Second, David refers to walking through the “valley of the shadow of death,” or “of darkness,” and the reference here is to the various seasons of the year, and how the shepherd would need to move his flock from the high hills down to the valleys for food and water. While the valleys could be scary places for the flock, especially with predators abounding, the shepherd maintains the emotions of the sheep with his steady hand and soothing voice, his rod and staff always at the ready to protect, the sight of which usually enough to bring calm to an otherwise anxious group. But what is a more profound here is the fact that the shepherd leads them where they must go, taking them to where they can be sustained and live, regardless of their surroundings or circumstances.

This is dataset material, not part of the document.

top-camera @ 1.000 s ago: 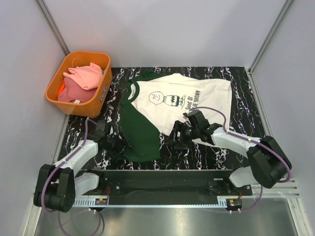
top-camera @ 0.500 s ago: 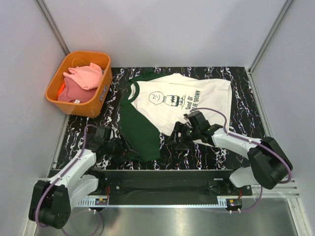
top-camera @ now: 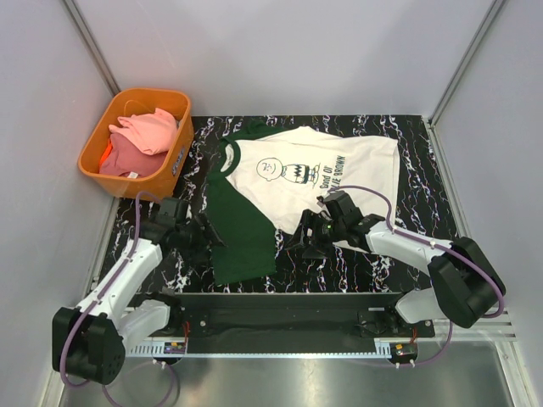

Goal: Fold and stack the t-shirts
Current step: Flatten the tshirt out

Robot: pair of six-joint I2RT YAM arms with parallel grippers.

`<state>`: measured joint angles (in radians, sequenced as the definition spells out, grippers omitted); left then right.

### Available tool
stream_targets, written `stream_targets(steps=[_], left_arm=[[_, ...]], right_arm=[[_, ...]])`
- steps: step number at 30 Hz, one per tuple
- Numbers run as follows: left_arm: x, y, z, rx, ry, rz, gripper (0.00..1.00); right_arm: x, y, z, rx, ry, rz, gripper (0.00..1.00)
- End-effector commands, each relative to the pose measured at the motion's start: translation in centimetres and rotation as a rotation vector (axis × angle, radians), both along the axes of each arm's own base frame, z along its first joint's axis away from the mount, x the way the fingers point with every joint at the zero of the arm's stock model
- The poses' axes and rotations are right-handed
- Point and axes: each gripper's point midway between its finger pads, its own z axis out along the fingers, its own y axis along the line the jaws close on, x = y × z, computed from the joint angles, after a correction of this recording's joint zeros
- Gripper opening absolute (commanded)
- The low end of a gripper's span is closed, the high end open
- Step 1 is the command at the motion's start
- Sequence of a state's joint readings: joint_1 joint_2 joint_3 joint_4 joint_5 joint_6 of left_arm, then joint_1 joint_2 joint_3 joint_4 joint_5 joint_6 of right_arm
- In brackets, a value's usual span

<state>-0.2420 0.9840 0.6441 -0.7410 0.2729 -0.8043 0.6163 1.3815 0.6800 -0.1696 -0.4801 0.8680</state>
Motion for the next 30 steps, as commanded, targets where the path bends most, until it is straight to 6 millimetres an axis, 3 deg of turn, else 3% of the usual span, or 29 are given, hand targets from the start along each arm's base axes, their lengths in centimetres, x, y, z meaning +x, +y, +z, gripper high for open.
stream_targets(steps=[1, 4, 5, 12, 19, 23, 30], left_arm=[[-1.0, 2.3, -1.8, 0.085, 0.070, 0.044, 0.76], [-1.7, 2.5, -2.7, 0.089, 0.108, 0.057, 0.63], [-1.8, 2.4, -2.9, 0.086, 0.115, 0.063, 0.53], [-4.0, 2.4, -4.8, 0.074, 0.191, 0.082, 0.33], [-6.1, 1.4, -5.9, 0.124, 0.255, 0.047, 0.40], [-6.6, 1.7, -6.4, 0.141, 0.285, 0.066, 0.45], [-6.7, 2.3, -7.4, 0.185, 0.319, 0.082, 0.47]], right_arm=[[0.5, 0.6, 1.5, 0.022, -0.054, 0.014, 0.77], [0.2, 0.4, 1.1, 0.015, -0.047, 0.019, 0.77], [0.2, 0.4, 1.1, 0.015, -0.047, 0.019, 0.77], [0.1, 0.3, 0.8, 0.009, -0.044, 0.026, 0.77], [0.6, -0.6, 0.1, -0.054, -0.013, -0.061, 0.75], [0.7, -2.3, -0.6, -0.165, 0.026, -0.131, 0.75], [1.9, -5.8, 0.6, -0.329, -0.031, -0.271, 0.75]])
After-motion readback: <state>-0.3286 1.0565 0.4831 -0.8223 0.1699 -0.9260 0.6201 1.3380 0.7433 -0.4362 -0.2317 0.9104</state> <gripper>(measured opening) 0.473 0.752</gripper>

In this way, I can identify with both me and my son being helpless sheep, being led by our shepherd into a place of anxiety and fear, yet a place we nonetheless have to move into and through, because it is simply the season for that.
My hope then is that not only will I learn to trust my shepherd, but that I may embrace this season for what it is, a unique opportunity to see God at work in our lives, and be excited for the gifts this time will bring. I still admit to being anxious about this season, even after having written all of this, yet as a look at my son’s picture one last time, I am reminded of what a gift this season is and of the God who brought us here.